Tripura situated in the extreme north-eastern part of India is a uniquely variant cultural hub which has kept hidden many treasure trove of historical and cultural importance. Even the name of Tripura is in itself a mystery; some say it has derived its name from the presiding goddess Tripura Sundari of the region. Yet others say Tripura means three cities. The recorded history of the place dates back to the (AD 1431-62) starting with the Dharmamanikya dynasty. It was during the rule of the manikyas that the historical chronicle was compiled.
These dynasties created beautiful and attractive architectural edifices some of which are still standing and tell us various stories related to them. Amongst these many architectural beauties there is one site which is considered the abode of Shiva; it is a hill which is about 178 km away from Agartala, the capital of Tripura. The hill of Unakoti as the name suggests means one less than a crore i.e. 99,99,999 in figures. It is a purely Shaivite pilgrim site and the entrance gate which is made of stone mentions is as ‘Shaivatirtha Unakoti’.
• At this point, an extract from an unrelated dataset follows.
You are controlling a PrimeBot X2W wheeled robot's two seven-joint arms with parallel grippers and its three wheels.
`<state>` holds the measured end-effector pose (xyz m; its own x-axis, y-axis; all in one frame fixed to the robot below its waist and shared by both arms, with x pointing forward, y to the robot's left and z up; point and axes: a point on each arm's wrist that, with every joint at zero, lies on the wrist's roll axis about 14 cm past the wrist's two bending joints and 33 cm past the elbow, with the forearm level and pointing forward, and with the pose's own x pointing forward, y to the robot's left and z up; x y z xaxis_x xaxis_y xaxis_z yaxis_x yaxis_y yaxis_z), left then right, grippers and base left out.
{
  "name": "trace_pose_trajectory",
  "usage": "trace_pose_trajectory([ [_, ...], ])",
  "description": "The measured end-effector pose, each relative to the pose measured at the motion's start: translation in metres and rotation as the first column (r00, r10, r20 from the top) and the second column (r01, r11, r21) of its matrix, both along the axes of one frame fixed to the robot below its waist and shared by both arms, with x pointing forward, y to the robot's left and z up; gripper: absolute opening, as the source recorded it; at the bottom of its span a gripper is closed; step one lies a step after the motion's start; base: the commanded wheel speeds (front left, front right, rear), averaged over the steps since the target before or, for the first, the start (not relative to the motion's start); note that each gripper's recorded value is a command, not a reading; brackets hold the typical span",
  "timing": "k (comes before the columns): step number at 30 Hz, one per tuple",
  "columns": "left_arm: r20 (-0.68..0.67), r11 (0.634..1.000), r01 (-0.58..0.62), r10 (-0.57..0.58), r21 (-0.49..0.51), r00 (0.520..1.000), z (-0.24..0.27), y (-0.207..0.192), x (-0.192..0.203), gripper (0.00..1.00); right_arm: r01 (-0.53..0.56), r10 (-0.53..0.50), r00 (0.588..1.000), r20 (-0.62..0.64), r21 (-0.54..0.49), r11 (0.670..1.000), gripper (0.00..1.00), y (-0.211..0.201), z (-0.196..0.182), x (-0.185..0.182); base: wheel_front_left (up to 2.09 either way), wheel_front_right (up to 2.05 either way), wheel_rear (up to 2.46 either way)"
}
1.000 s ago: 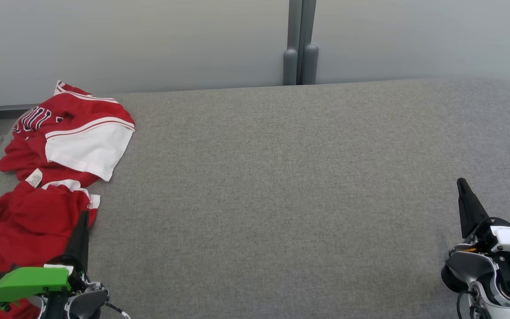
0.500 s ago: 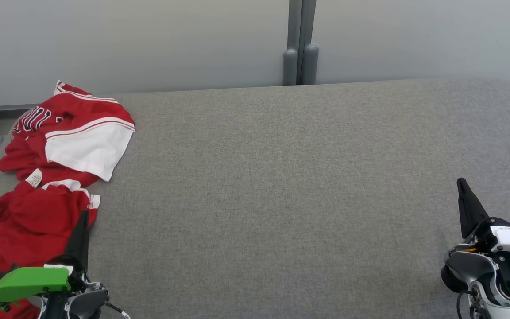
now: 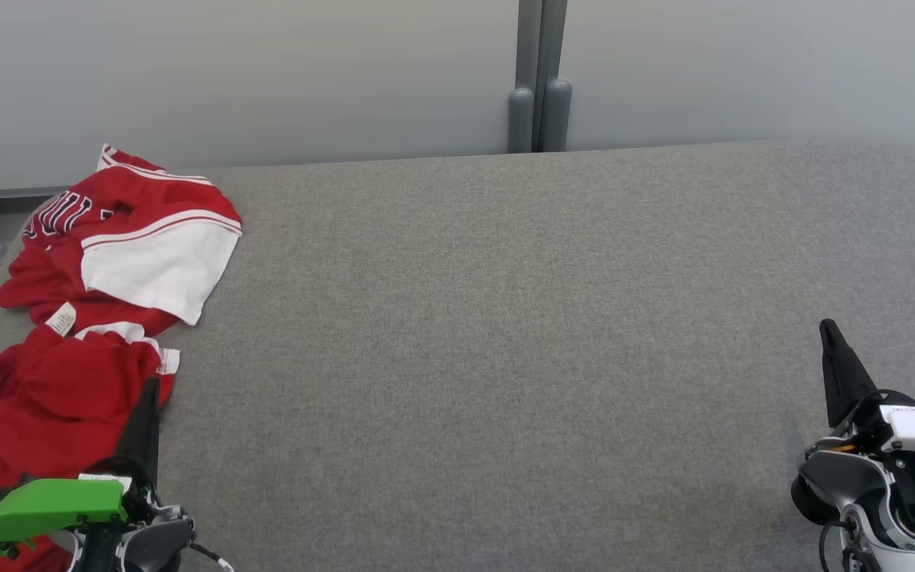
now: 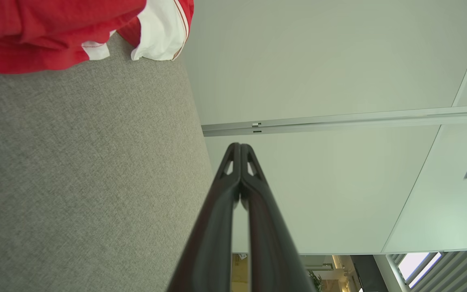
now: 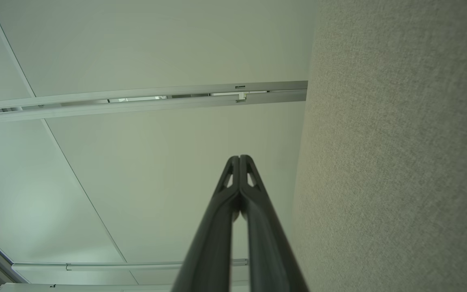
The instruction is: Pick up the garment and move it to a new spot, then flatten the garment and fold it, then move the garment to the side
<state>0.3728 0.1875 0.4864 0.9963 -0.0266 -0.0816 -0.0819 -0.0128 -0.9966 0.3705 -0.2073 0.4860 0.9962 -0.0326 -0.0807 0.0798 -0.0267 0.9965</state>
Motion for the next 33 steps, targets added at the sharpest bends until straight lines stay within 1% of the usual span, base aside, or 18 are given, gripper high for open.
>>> trace_pose_trajectory([
  [21,0.000,1.000,0.000,0.000,0.000,1.000,0.000,0.000,0.000,0.00,0.000,0.000,1.000,0.000,0.003,1.000,0.00,0.001,0.000,0.000,0.00,0.00,0.00],
  [23,-0.014,1.000,0.001,-0.001,-0.002,1.000,-0.004,-0.001,-0.002,0.00,0.001,-0.001,1.000,-0.013,0.007,1.000,0.00,0.001,-0.004,-0.002,0.00,0.00,0.00],
  [24,-0.033,1.000,0.003,-0.004,-0.005,0.999,-0.010,-0.002,-0.004,1.00,0.002,-0.001,0.999,-0.033,0.014,1.000,1.00,0.003,-0.011,-0.005,0.00,0.00,0.00],
  [29,-0.110,1.000,0.005,-0.008,-0.026,0.994,-0.036,-0.009,-0.019,1.00,0.007,-0.002,0.993,-0.114,0.038,0.999,1.00,0.008,-0.038,-0.021,0.00,0.00,0.00],
  [33,-0.113,1.000,0.000,-0.003,-0.025,0.994,-0.037,-0.010,-0.020,1.00,0.014,-0.010,0.993,-0.117,0.033,0.999,1.00,0.008,-0.039,-0.022,0.00,0.00,0.00],
])
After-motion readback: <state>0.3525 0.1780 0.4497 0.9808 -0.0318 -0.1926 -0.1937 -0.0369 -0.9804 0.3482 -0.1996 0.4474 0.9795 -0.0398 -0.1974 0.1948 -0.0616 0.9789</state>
According to history and archaeological records it is believed to be dated back to 8-9th century during the time of the Pal dynasty. There are various mythological legends related with this particular hill of Unakoti which houses some of the most gigantic reliefs and sculptures of Shiva and his family. The locals mention two very interesting legends, one of them says that when Shiva and his entourage heading towards Kailash were passing through the place called Kailashahar which is 10km downhill from Unakoti, decided to rest for the night. Shiva warned everyone to wake before dawn, so the next morning when no one woke up Shiva got furious and cursed his entire entourage of eternity on earth. Thus, it is said that the entourage of Shiva are the stone reliefs of the Unakoti hill.
The second legend says that once Parvati and Shiva were passing through the region of Unakoti where a sculptor named Kallu resided, who was a great devotee of Parvati. He showed his willingness to accompany Shiva and Parvati but Shiva was not very happy with this proposition. In order to solve the problem, Parvati asked the sculptor to carve out one crore images of Shiva to appease him so he should be able to accompany them. But, the next day when the sun rose, the sculptor was short of just one image and thus Shiva was able to leave him beside and continue their journey. These legends add to the already existing beauty of the exquisite standing relief sculptures.
The images found at Unakoti are mainly of two types namely the rock cut figures and the stone sculptures which are near about 30 ft to 40ft in height. The carvings are vertical and are scattered on the open atmosphere amidst the flowing waterfalls and lush forest making it a perfect abode to securely hide the artistic ancient treasure trove of a period bygone. Amongst the other images, two of the most magnificent and worth mentioning sculptures are the central Shiva head which is about 30ft high which adorns a detailed embroidered head-dress that alone is 10ft high. On each side of the head-dress are two females standing, one of them is that of Durga standing on a lion. There are three images of Nandi, the bull which is below and are half buried under the ground. The other eye catching image is three Ganesh figures on a single rock which has a rivulet flowing from the top bathing him.
The sculptures here represent the unique tribal aesthetic that makes it different from the usual Indian classical sculptures belonging to that period found in the rest of India. With the passage of time many images have withered in the harsh climatic conditions, and the ones which are still surviving needs proper protection and a thorough research to get to the roots of its history in order to understand and know the mystery behind these magnificently sculpted images. It is reflected in these huge images the skilled craftsmanship of the people of that century who created such wonderful pieces of art that imbibes a sense of serenity, purity and devotion in the mind and heart of the onlooker. Nowadays pilgrims in large numbers visit this place during an annual mela called Ashokastami held during the month of April.
Such a wonderful place needs proper recognition across the globe, yet again sometimes some things are best left hidden as they can be treasured and kept alive in their natural ethereal atmosphere. It has to be earned by laymen to find the opportunity to visit this mysterious place and find solace in the abode of God himself.